# Moving saddle position to bike with longer cranks



## notwist (Feb 26, 2009)

How do I transfer my saddle height and setback to a bike with 2.5mm longer crank arms? Can I just add 2.5mm?


----------



## PJ352 (Dec 5, 2007)

notwist said:


> How do I transfer my saddle height and setback to a bike with 2.5mm longer crank arms? Can I just add 2.5mm?


Because the geometry of both bikes may differ, IMO the best approach is to measure your current saddle height and KOPS for reference and set up the 'new' bike with the same KOPS setting. Saddle height may change very slightly because of the added crank length, but I'd initially set the saddle height the same on the new bike and tweak from there. 

Saddle height and KOPS are both easy measurements to take, so if decide to go with this suggestion and need instructions post and we'll assist.


----------



## Camilo (Jun 23, 2007)

I agree with PJ352. Recently added a new bike w/ different crank length and geometry. I simply measured from a constant point on my saddle (I used saddle rails) to spindle of pedal when lined up w/ seat tube, down position. I also measured from the nose of my saddle down w/ plumb bob and meaured distance to crank spindle. Duplicated these two measurements with new bike (identical saddle) and it was pretty much good to go in that department, very tiny tweeking was needed, possibly due to inaccurate measurements or a less broken in saddle. 

The handlebars and shift levers were more difficult since I have brifters on one bike and aero road levers and slightly differnt bars on the other. I did measure as much as I could to try to get a close starting point, but have had to tweek quite a bit.


----------



## bikerjulio (Jan 19, 2010)

My personal experience and opinion is that you should do nothing.

There are 2 issues:

KOPS is not the be all and end all of saddle position. I prefer to get my saddle to bars dimension right (or saddle to hoods if you prefer). Changing cranks does not change this.

Saddle height. At the point of max power the crank will be horizontal or near so. Again, the length will not affect this. So leave it.

I run bikes with cranks of 175, 177.5, and 180. Set them up all the same. No problems.


----------



## Kerry Irons (Feb 25, 2002)

*Misuse of terms*



PJ352 said:


> Because the geometry of both bikes may differ, IMO the best approach is to measure your current saddle height and KOPS for reference and set up the 'new' bike with the same KOPS setting. Saddle height may change very slightly because of the added crank length, but I'd initially set the saddle height the same on the new bike and tweak from there.
> 
> Saddle height and KOPS are both easy measurements to take, so if decide to go with this suggestion and need instructions post and we'll assist.
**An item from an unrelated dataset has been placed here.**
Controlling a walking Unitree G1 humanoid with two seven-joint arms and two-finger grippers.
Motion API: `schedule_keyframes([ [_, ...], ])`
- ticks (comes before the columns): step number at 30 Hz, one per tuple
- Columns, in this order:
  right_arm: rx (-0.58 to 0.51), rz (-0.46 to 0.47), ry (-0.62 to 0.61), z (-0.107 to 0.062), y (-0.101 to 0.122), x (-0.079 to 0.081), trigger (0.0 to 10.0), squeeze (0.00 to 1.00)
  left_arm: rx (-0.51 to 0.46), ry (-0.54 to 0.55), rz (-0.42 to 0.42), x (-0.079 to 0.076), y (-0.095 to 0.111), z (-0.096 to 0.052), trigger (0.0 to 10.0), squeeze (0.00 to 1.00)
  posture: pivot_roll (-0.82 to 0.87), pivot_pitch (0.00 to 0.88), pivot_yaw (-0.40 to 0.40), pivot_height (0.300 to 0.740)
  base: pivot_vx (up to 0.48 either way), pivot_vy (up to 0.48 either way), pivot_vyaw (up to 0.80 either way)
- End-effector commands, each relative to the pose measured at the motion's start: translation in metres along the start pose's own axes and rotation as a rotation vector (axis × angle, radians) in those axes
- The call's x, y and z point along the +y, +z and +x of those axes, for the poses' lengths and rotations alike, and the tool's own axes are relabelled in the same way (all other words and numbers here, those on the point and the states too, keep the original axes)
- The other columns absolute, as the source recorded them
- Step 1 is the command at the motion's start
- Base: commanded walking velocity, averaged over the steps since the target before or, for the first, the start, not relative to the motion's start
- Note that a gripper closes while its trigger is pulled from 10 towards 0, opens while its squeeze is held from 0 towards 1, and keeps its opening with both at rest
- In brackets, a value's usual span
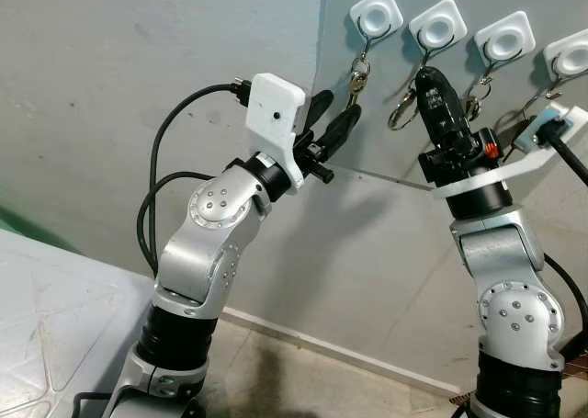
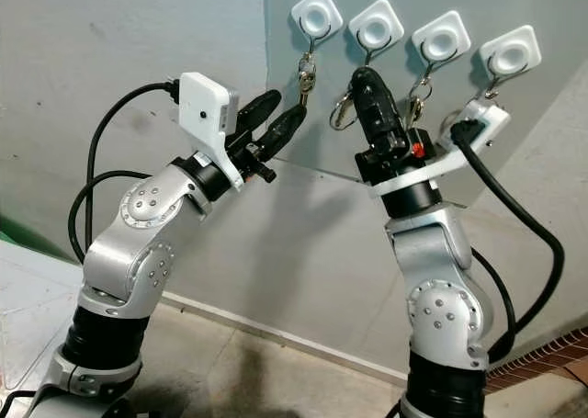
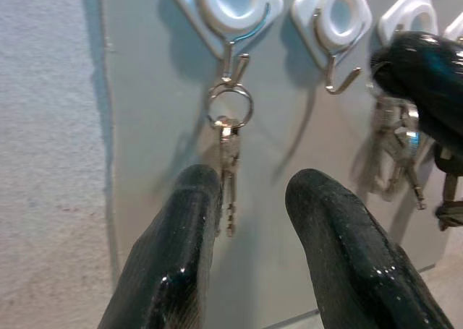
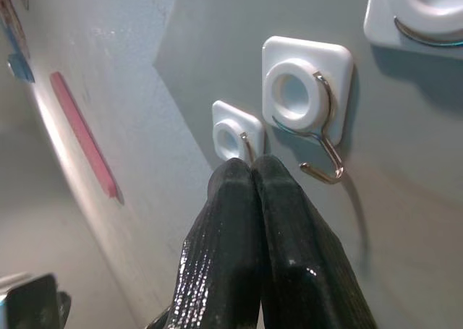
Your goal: Hang keys on a hook
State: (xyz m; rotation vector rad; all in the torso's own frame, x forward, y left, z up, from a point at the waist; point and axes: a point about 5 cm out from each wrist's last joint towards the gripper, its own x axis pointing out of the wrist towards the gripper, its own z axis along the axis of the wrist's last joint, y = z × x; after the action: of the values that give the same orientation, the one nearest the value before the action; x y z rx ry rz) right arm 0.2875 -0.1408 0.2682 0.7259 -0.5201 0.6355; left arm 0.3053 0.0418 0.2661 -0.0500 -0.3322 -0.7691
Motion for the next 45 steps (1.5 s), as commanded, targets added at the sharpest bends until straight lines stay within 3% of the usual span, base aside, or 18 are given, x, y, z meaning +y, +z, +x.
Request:
schedule_keyframes([
  [1,-0.022,0.002,-0.002,0.004,0.002,0.001,10.0,0.00,-0.023,-0.034,0.019,-0.006,0.009,0.003,10.0,0.00,0.11,0.104,-0.036,0.740,0.000,0.000,0.00],
  [27,-0.141,0.066,-0.162,0.005,0.011,-0.022,10.0,0.00,-0.020,-0.034,0.008,-0.007,0.009,0.002,10.0,0.00,0.11,0.113,-0.034,0.740,0.000,0.000,0.00],
  [40,-0.146,0.152,0.001,0.001,0.010,-0.002,10.0,0.00,-0.016,-0.037,0.003,-0.008,0.008,0.001,10.0,0.00,0.11,0.116,-0.031,0.740,0.000,0.000,0.00],
  [45,-0.155,0.158,-0.006,0.001,0.011,-0.002,10.0,0.00,-0.014,-0.038,0.001,-0.008,0.008,0.001,10.0,0.00,0.11,0.117,-0.030,0.740,0.000,0.000,0.00],
])
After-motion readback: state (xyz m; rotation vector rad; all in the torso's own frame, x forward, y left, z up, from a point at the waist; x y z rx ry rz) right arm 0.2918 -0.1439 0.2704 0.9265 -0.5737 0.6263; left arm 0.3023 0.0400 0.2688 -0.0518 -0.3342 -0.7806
KOPS means Knee Over Pedal Spindle. I think you mean saddle setback. KOPS is a starting point for positioning on a bike. When you are trying to set up two bikes to be the same, you measure the saddle setback relative to the BB axle, and make that the same.


----------



## PJ352 (Dec 5, 2007)

Kerry Irons said:


> KOPS means Knee Over Pedal Spindle. I think you mean saddle setback. KOPS is a starting point for positioning on a bike. When you are trying to set up two bikes to be the same, you measure the saddle setback relative to the BB axle, and make that the same.


Yes, I know KOPS is knee over pedal spindle, but IMO setting KOPS +/- is a more accurate measurement because (by its very nature) it take variances in saddle dimensions (and geo, if applicable) into consideration. In the OP's case, it'll also take crank length into consideration.

As an example, I always want my position about 5-8mm's behind KOPS, so redoing IT on a new bike set up is more reliable than measuring setback, which FWIW has _its_ position dictated by KOPS.


----------



## Jay Strongbow (May 8, 2010)

bikerjulio said:


> My personal experience and opinion is that you should do nothing.
> 
> There are 2 issues:
> 
> ...


I don't think anyone is suggesting KOPS is the end all be all but and we are talking about duplicating a fit not acheiving KOPS so I really don't where your comment came from. Assuming he is trying to duplicate a fit because it's good for him then yes where in relation to KOPS is very important.

Granted 2.5mm is close to nothing so you might be right it won't matter but your logic for saying it is kinda bizzare. Reach at the bottom is a pretty important factor in pegging saddle height too. Again 2.5 mm might not be noticable but reach does indeed matter.


----------